Initialisation, shared code:

/*
for now we can presume "new" returns at least 4 byte aligned mem.
*/
char *c = new char[5];
/*
misaligned variable (its address is not aligned on 4 byte boundary)
*/
long *l = ( (long *) (c + 1));
/*
initialise prior to any threads being started
*/
*l = 0;

Then start the threads...

Thread A (on CPU 1) has something like:
*l = 102637;

Thread B (on CPU 2) has:
long x = *l;

The question is, in thread A, the code:
*l = 102637;
is atomic write or not?

also, in thread B, the code:
long x = *l;
is atomic read or not?

In other words, will there be a possibility for thread B to read the "half-written" value (where some of the variable's bytes are old and some are new from the modification performed by thread A)...

My understanding is that the above code will not have atomic read and write because the variable in question is not aligned on a 4 byte boundary and there shall not be an attempt at the hardware level to somehow atomise the reading or writing of the non-aligned varialbes.

I am basing my thoughts on the following excerpt from "CHAPTER 7 MULTIPLE-PROCESSOR MANAGEMENT" of "Intel Architecture Software Developer's Manual Volume 3: System Programming":

The Intel386T, Intel486T, Pentium R , and P6 family processors guarantee
that the following basic memory operations will always be carried out
atomically:

- Reading or writing a byte.
- Reading or writing a word aligned on a 16-bit boundary.
- Reading or writing a doubleword aligned on a 32-bit boundary.
"

In other words if doubleword is NOT aligned to a 4 byte boundary (as in previous code example) then it will not be atomic and the underlying hardware will not try to ensure that any reads or writes of such a doubleword are atomic...

Am I correct in this line of thinking?

Kind regards,
Leon
0 Kudos
2 Replies
jim_dempsey
Beginner
218 Views

Most IA32 (if not all) multi-propcessor capable processors use 128-bit data path to memory. If only one processor is writing the data and if your 32-bit data dword does not span the 128-bit boundry, then the write will be atomic. If you cannot align the data then you will have to use a flagging mechanism to assure consistant reads.

e.g. If you are passing a volitilepointer. Typicaly a pointer might always have the sign bit 0 and points to data thatis aligned on an even byte boundry. When modifying the pointer you can write twice. Once with the sign and odd bits set, then immediately later with the sign and odd bits cleared. Then on the processor that reads the data, after reading AND the sign and odd bits with the value obtained and if zero the value obtained is valid else re-read and test again. Make sure the read reads from memory and not cache.

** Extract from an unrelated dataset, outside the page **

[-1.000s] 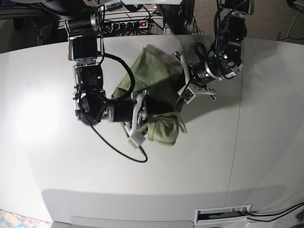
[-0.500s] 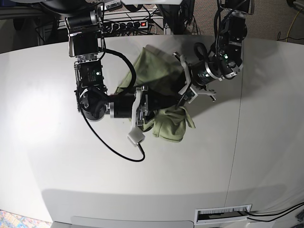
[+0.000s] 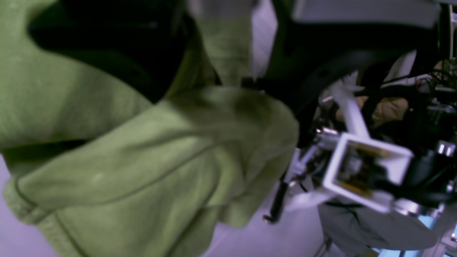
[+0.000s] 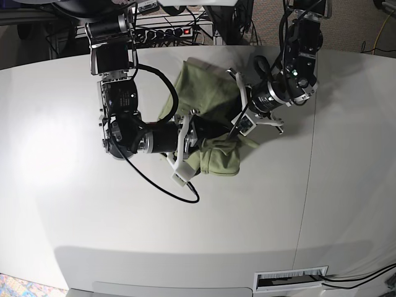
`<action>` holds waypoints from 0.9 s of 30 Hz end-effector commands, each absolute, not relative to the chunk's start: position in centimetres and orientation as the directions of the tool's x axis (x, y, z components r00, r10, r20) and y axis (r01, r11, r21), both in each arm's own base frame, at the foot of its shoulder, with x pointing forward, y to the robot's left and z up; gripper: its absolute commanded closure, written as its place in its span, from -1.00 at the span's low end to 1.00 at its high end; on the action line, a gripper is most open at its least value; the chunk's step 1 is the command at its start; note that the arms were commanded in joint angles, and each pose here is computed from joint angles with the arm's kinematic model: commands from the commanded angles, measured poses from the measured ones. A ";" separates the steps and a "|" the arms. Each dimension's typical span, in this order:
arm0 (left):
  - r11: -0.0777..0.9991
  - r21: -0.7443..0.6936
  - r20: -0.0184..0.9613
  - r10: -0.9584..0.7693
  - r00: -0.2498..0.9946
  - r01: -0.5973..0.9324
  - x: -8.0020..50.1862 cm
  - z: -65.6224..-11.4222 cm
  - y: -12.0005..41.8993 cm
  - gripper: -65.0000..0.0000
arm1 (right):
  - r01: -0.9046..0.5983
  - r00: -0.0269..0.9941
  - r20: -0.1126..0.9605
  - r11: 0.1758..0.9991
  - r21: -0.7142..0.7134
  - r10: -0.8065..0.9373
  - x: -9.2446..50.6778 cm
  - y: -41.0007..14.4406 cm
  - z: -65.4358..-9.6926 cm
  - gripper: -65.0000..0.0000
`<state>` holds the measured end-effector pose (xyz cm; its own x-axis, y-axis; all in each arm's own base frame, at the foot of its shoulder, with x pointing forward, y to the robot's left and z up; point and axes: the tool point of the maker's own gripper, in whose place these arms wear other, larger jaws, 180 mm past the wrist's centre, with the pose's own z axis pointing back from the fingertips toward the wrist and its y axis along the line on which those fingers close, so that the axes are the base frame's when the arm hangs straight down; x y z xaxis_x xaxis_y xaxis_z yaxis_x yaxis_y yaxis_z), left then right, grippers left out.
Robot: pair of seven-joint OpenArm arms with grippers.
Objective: Fold the T-shirt properly
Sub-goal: 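Bunch the lifted shirt together between both grippers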
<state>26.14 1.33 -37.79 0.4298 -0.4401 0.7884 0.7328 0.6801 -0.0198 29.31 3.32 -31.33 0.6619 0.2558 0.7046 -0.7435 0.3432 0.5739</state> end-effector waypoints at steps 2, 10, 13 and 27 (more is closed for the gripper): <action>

You could use spin-locks and such but from your description a spinlock would be an overkill.

Jim Dempsey

daradder
Beginner
218 Views



jim_dempsey@ameritech.net wrote:

...
e.g. If you are passing a volitilepointer. Typicaly a pointer might always have the sign bit 0 and points to data thatis aligned on an even byte boundry. When modifying the pointer you can write twice. Once with the sign and odd bits set, then immediately later with the sign and odd bits cleared. Then on the processor that reads the data, after reading AND the sign and odd bits with the value obtained and if zero the value obtained is valid else re-read and test again. Make sure the read reads from memory and not cache.

...


Ingenious. But back to the OP's question. I have beeninvestigating the same topic, only with respect to 64-bit accesses. I read the following in the same document that the OP quoted:

"Accesses to cacheable memory that are split
across bus widths, cache lines, and page boundaries
are not guaranteed to be atomic by the Pentium 4,
Intel Xeon, P6 family, Pentium and Intel486 processors.
The Pentium 4, Intel Xeon, and P6 family processors
provide bus control signals that permit external
memory subsystems to make split accesses atomic;
however nonaligned data accesses will seriously
impact the performance of the processor and should
be avoided."

I took that to mean that with one of the modern processors and a reputable chipset unaligned accesses would be atomic. Apparently I am wrong because I have tested for this on a multiprocessor machine and the threads occasionally conflict with their reads and writes.

So what are these "bus control signals"; at which processor pins do they appear?